- Cover for the 2012 DVD release
- Directed by: Tonino Cervi
- Cinematography: Armando Nannuzzi
- Edited by: Nino Baragli
- Music by: Vince Tempera
- Production company: Mars Film
- Distributed by: Cinema International Corporation
- Release date: 1978;
- Country: Italy
- Language: Italian

= Nest of Vipers =

Nest of Vipers (Ritratto di borghesia in nero) is a 1978 Italian drama film directed by Tonino Cervi. Based on the 1949 short story La maîtresse de piano (The Piano Teacher) by Roger Peyrefitte and set in Venice under fascism, its themes include illicit sex, betrayal, revenge, blackmail, perjury, police corruption and murder.

==Plot==
In Venice in the 1930s, Mattia, a young man of modest background, arrives to take up a piano scholarship at the conservatory. He makes friends with another student, Renato, whose vivacious widowed mother, Carla, is short of money and survives by giving piano lessons. Mattia and Carla start a passionate affair in secret. However Renato, who is unhealthily close to his mother, gets suspicious and Mattia breaks it off abruptly. Carla is deeply hurt at this betrayal and nurses a desire for revenge.

Her plan for Renato is to marry him to one of her students, Elena, daughter of a rich family, and she arranges a dinner party for Elena and her brother. Renato invites Mattia as well, with the result that Elena and Mattia are instantly attracted to each other. Mattia walks back with Elena and her brother to the palazzo they live in as a ferocious storm breaks out. Invited to stay the night in a spare room and lent a pair of pyjamas, he and Elena are able to start a secret physical relationship. Accepted by the family, soon the two are engaged.

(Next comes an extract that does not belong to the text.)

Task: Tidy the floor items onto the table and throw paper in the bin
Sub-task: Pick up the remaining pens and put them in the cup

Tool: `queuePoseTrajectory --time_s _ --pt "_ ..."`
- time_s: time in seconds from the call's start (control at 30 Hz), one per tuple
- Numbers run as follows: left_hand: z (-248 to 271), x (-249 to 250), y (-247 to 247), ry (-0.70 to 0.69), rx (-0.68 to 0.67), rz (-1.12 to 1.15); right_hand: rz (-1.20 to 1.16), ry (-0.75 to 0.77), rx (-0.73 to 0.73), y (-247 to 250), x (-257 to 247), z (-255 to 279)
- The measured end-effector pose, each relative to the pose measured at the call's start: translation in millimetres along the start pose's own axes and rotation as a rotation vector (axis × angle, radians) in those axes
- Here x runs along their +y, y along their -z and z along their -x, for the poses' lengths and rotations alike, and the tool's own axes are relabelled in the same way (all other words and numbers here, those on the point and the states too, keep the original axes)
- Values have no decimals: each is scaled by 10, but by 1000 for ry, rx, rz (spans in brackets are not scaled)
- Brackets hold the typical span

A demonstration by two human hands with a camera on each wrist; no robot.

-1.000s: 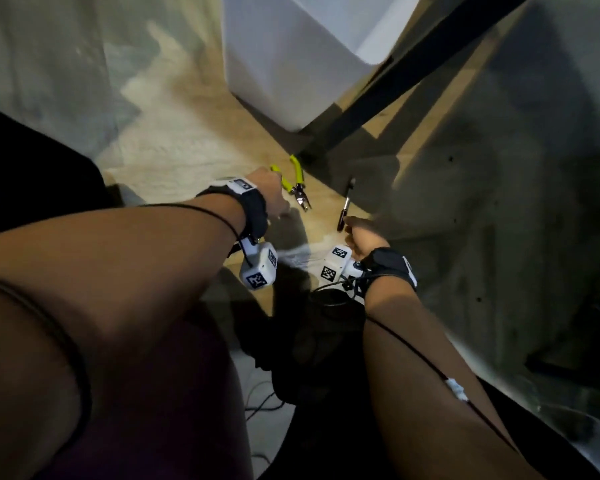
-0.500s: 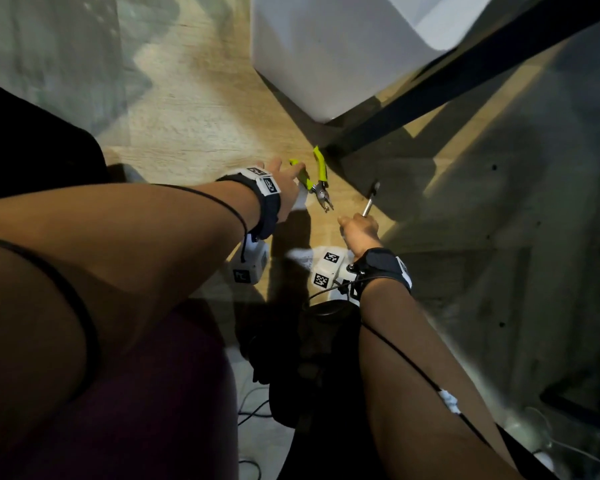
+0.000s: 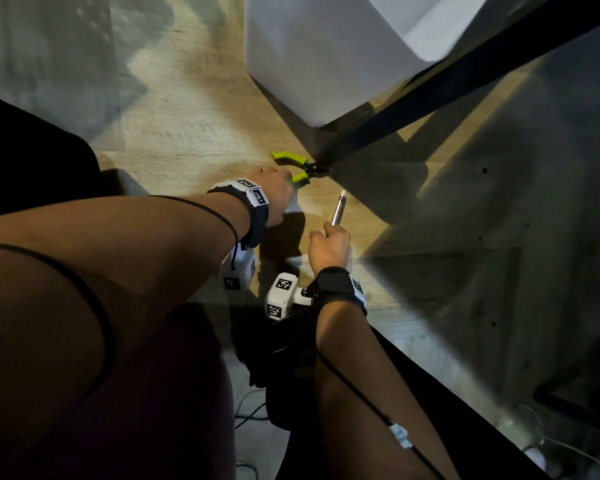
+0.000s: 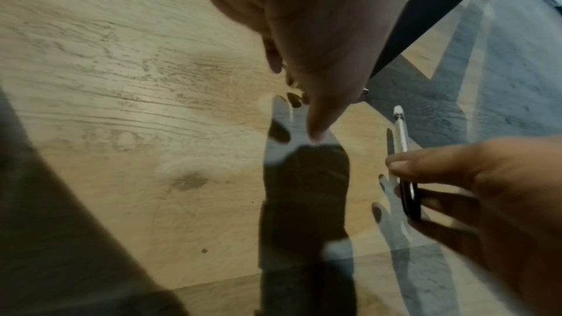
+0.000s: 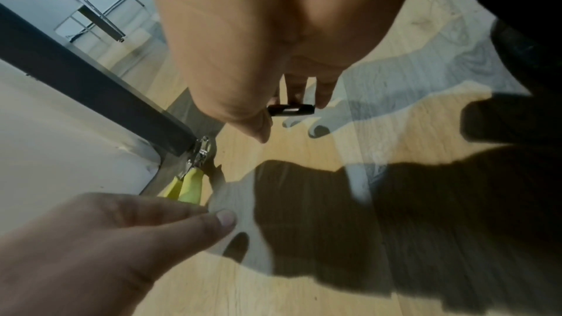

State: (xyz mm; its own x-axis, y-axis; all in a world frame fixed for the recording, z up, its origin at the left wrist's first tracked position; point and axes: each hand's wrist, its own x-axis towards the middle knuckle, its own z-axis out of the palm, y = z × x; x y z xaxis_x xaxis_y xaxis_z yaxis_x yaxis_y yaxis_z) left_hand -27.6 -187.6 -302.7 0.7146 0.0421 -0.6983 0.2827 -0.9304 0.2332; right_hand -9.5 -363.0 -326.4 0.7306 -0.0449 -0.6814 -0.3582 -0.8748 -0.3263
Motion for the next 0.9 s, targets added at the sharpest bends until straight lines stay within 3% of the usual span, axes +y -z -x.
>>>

In revenge, Carla sends an anonymous letter to Elena's parents, but Mattia recognises her writing and the result is they ban her from giving Elena further lessons. Carla begs Elena to come to her flat for an explanation and, when she turns up, seduces her. Afterwards, as Elena is lying happily in bed, Carla brutally says that the sex was just to discredit her and will be publicised unless the engagement is broken. Horrified, Elena strikes at her until she falls dead. The police suspect Mattia, who has not got a good alibi, until Elena saves him by claiming she was in his room with him at the time of the killing. Her father helps by saying he will find a good job for the police commissioner's son if Elena's confession is kept quiet. So Mattia has to marry a perjurer and a murderess and, as they emerge from the church, a gondola goes past carrying only a coffin.

== Cast ==

- Senta Berger: Carla Richter
- Ornella Muti: Elena Mazzarini
- Mattia Sbragia: Edoardo Mazzarini
- Stefano Patrizi: Mattia Morandi
- Capucine: Amalia Mazzarini
- Paolo Bonacelli: Riccardo Mazzarini
- Giuliana Calandra: Conservatory teacher
- Giancarlo Sbragia: Maffei, the patriarch
- Maria Monti: Linda
- Eros Pagni: Police Commissioner
- Christian Borromeo: Renato Richter

== Release ==
The film, which has an 18 rating, was released on DVD in 2012.